> Work required
From top to bottom, print the listing word for word and skip any pictures it contains.

> Recorded information
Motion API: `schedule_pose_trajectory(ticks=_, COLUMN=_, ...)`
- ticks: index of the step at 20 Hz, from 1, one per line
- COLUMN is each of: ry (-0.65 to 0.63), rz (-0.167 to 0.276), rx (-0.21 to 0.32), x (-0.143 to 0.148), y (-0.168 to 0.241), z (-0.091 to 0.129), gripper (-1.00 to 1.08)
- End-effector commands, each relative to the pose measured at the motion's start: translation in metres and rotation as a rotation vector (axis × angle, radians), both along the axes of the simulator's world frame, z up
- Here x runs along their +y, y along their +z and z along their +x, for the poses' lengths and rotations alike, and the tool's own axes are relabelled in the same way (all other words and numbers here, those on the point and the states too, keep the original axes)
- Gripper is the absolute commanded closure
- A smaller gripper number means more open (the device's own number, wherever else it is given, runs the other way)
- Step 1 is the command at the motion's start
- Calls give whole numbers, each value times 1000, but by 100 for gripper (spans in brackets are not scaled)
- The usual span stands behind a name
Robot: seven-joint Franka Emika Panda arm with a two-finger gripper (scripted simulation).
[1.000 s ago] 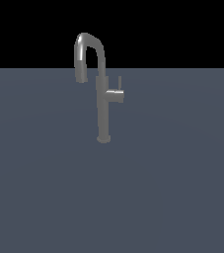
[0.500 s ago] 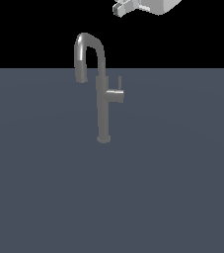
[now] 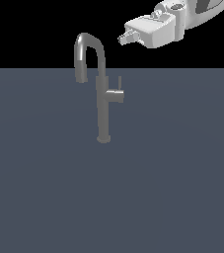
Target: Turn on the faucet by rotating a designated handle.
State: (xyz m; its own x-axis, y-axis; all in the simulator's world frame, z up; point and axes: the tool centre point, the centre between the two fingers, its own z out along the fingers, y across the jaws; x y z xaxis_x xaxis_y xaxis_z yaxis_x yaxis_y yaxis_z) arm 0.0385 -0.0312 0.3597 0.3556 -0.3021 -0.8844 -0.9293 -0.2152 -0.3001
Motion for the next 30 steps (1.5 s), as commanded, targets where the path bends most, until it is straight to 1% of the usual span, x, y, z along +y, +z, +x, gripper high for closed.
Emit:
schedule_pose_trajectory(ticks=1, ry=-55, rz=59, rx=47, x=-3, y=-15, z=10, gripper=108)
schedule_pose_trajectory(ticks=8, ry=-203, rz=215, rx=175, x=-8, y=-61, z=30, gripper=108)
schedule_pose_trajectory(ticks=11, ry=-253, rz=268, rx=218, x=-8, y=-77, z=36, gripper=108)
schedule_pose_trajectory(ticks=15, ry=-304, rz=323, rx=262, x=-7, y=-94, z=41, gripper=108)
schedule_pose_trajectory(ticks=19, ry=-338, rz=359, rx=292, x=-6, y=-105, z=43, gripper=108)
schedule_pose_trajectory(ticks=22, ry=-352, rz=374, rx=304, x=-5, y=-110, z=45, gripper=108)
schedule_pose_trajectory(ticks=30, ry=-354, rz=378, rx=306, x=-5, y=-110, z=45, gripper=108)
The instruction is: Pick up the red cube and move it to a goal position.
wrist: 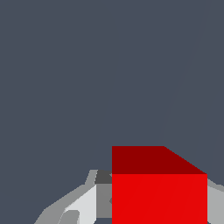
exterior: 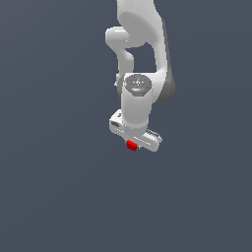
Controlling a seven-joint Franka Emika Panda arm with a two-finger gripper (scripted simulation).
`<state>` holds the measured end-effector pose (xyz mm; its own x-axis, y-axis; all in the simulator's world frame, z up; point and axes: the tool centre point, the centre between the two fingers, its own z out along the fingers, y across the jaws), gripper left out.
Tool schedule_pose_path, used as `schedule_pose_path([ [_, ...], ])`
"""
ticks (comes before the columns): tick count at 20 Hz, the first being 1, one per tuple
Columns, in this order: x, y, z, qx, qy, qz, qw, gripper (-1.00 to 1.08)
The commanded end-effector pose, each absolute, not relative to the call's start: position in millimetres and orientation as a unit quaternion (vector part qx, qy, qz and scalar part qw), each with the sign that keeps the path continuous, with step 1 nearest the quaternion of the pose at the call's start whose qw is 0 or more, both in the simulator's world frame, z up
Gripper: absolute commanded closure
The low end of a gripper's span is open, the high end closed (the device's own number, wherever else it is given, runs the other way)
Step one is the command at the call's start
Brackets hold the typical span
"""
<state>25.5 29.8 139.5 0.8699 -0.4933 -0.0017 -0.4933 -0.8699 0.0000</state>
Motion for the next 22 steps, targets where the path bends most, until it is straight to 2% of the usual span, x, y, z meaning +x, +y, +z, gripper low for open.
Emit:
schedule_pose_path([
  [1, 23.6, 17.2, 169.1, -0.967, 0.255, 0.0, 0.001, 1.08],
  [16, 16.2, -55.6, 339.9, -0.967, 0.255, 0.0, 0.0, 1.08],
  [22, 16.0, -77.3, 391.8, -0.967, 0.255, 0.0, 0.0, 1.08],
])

> Expected answer
Motion API: `schedule_pose_trajectory(ticks=_, COLUMN=_, ...)`
- ticks: index of the step at 20 Hz, from 1, one per line
- COLUMN is each of: ry (-0.65 to 0.63), rz (-0.167 to 0.276), rx (-0.21 to 0.32), x (-0.143 to 0.148), y (-0.168 to 0.241), z (-0.091 to 0.129), gripper (-1.00 to 1.08)
- End-effector commands, each relative to the pose measured at the motion's start: translation in metres and rotation as a rotation vector (axis × angle, radians), both along the axes of the simulator's world frame, z up
- Here x runs along their +y, y along their +z and z along their +x, for the poses' lengths and rotations alike, and the tool's own axes are relabelled in the same way (all other words and numbers here, those on the point and the states too, keep the original axes)
- Gripper is the absolute commanded closure
- A smaller gripper number means more open (the device's own number, wherever else it is given, runs the other way)
- Step 1 is the command at the motion's start
- Calls give whole numbers, each value times 1000, but by 100 for gripper (spans in brackets are not scaled)
- The usual span stands behind a name
Robot: seven-joint Franka Emika Panda arm with a two-finger gripper (scripted simulation).
[1.000 s ago] 
[0.500 s ago] 
[now] 
Target: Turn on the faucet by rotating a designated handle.
State: (xyz m; its own x-axis, y-axis; all in the simulator's world frame, z up; point and axes: the tool centre point, the centre between the two fingers, its own z out along the fingers, y across the jaws; x y z xaxis_x xaxis_y xaxis_z yaxis_x yaxis_y yaxis_z) arm 0.0385 -0.0312 0.3597 0.3556 -0.3021 -0.8844 -0.9293 -0.2152 -0.3001
Motion for the next 30 steps (1.5 s), as commanded, targets where the path bends most, until it is straight to 1% of the usual span, x, y, z along +y, +z, +x, gripper high for closed.
Emit:
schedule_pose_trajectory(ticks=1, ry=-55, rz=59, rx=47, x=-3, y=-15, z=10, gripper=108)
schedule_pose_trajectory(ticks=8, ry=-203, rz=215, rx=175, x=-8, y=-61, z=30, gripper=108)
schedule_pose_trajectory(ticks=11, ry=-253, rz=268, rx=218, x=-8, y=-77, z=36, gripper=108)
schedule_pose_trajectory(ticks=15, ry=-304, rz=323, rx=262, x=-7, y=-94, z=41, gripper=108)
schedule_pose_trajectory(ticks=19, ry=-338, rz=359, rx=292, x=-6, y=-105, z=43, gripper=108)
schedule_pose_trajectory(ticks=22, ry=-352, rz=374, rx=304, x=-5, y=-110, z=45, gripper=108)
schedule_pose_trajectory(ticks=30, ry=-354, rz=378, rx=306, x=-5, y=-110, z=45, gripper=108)
The instruction is: Pick up the red cube and move it to a goal position.
wrist: 
exterior: 
Controlling a seven-joint Franka Emika Panda arm with a two-finger gripper (scripted simulation).
`<state>` holds the measured end-effector pose (xyz mm; its own x-axis, y-axis; all in the simulator's world frame, z up; point and axes: the tool centre point, the centre between the two fingers, its own z out along the fingers, y across the jaws), gripper left out.
Tool schedule_pose_path, used as `schedule_pose_path([ [_, ...], ])`
"""
ticks (comes before the columns): tick count at 20 Hz, the first being 1, one per tuple
Columns, in this order: x, y, z, qx, qy, qz, qw, gripper (-1.00 to 1.08)
The commanded end-effector pose, each absolute, not relative to the call's start: position in millimetres and orientation as a unit quaternion (vector part qx, qy, qz and scalar part qw), each with the sign that keeps the path continuous, with step 1 nearest the quaternion of the pose at the call's start whose qw is 0 or more, both in the simulator's world frame, z up
Gripper: absolute commanded closure
The low end of a gripper's span is open, the high end closed (the device's own number, wherever else it is given, runs the other way)
Step one is the command at the call's start
Brackets hold the typical span
"""
<state>25.5 29.8 139.5 0.8699 -0.4933 -0.0017 -0.4933 -0.8699 0.0000</state>
Motion for the next 22 steps, targets where the path bends most, until it is straight to 2% of the usual span, x, y, z meaning +x, +y, +z, gripper low for open.
Emit:
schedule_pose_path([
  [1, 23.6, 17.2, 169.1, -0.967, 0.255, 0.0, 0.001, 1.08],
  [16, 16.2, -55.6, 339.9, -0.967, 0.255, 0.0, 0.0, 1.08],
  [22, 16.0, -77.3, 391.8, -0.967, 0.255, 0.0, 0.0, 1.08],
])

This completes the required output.